Team LiB
Previous Section Next Section

8.2. Log Manipulation

Apache does a good job with log format definition, but some features are missing, such as log rotation and log compression. Some reasons given for their absence are technical, and some are political:

  • Apache usually starts as root, opens the log files, and proceeds to create child processes. Child processes inherit log file descriptors at birth; because of different permission settings, they would otherwise be unable to write to the logs. If Apache were to rotate the log files, it would have to create new file descriptors, and a mechanism would have to exist for children to "reopen" the logs.

  • Some of the Apache developers believe that a web server should be designed to serve web pages, and should not concern itself with tasks such as log rotation.

Of course, nothing prevents third-party modules from implementing any kind of logging functionality, including rotation. After all, the default logging is done through a module ( mod_log_config) without special privileges. However, at the time of this writing no modules exist that log to files and support rotation. There has been some work done on porting Cronolog (see Section 8.2.2.2 in the Section 8.2.2 section) to work as a module, but the beta version available on the web site has not been updated recently.

8.2.1. Piped Logging

Piped logging is a mechanism used to offload log manipulation from Apache and onto external programs. Instead of giving a configuration directive the name of the log file, you give it the name of a program that will handle logs in real time. A pipe character is used to specify this mode of operation:

CustomLog "|/usr/local/apache/bin/piped.pl /var/www/logs/piped_log" combined

All logging directives mentioned so far support piped logging. Many third-party modules also try to support this way of logging.

External programs used this way are started by the web server and restarted later if they die. They are started early, while Apache is still running as root, so they are running as root, too. Bugs in these programs can have significant security consequences. If you intend to experiment with piped logging, you will find the following proof-of-concept Perl program helpful to get you started:

#!/usr/bin/perl
   
use IO::Handle;
   
# check input parameters
if ((!@ARGV)||($#ARGV != 0)) {
    print "Usage: piped.pl <log filename>\n";
    exit;
}
   
# open the log file for appending, configuring
# autoflush to avoid potential data loss
$logfile = shift(@ARGV);
open(LOGFILE, ">>$logfile") || die "Failed to open $logfile for writing";
LOGFILE->autoflush(1);
   
# handle log entries until the end
while (my $logline = <STDIN>) {
    print LOGFILE $logline;
}
   
close(LOGFILE);

If you prefer C to Perl, every Apache distribution comes with C-based piped logging programs in the support/ folder. Use these programs for skeleton source code.

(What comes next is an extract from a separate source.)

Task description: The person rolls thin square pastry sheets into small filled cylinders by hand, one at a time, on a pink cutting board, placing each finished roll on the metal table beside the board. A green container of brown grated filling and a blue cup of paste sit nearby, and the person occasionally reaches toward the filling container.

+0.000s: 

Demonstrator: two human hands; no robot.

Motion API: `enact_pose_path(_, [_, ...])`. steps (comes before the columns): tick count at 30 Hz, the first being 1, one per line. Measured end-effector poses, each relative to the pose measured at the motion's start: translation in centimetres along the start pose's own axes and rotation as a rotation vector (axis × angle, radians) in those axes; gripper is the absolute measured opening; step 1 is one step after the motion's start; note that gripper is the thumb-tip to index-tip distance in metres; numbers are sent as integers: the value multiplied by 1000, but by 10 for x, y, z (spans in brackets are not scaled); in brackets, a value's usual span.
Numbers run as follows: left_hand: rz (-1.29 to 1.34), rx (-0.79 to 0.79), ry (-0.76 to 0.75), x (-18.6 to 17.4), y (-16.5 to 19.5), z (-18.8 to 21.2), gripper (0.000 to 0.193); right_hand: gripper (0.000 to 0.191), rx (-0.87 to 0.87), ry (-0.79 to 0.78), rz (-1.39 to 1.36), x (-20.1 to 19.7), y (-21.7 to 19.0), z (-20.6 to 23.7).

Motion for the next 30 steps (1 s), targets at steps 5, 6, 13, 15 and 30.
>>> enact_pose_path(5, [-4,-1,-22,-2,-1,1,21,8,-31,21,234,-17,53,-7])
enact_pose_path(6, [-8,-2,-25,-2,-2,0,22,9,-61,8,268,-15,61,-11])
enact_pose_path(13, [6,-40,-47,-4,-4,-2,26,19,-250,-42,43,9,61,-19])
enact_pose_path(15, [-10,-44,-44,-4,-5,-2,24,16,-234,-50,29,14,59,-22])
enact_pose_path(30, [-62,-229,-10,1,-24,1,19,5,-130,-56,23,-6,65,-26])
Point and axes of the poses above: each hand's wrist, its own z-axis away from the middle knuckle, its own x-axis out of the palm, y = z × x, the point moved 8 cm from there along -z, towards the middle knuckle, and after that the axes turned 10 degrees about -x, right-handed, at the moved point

Though the piped logging functionality serves the purpose of off-loading the logging task to an external program, it has some drawbacks:

  • It increases the complexity of the system since Apache must control external processes.

  • One process is created for every piped logging instance configured in the configuration. This makes piped logging impractical for virtual hosting systems where there are hundreds, or possibly thousands, of different hosts.

  • The external programs run as the user that has started the web server, typically root. This makes the logging code a big liability. Special care must be taken to avoid buffer overflows that would lead to exploitation.

8.2.2. Log Rotation

Because no one has unlimited storage space available, logs must be rotated on a regular basis. No matter how large your hard disk, if you do not implement log rotation, your log files will fill the partition.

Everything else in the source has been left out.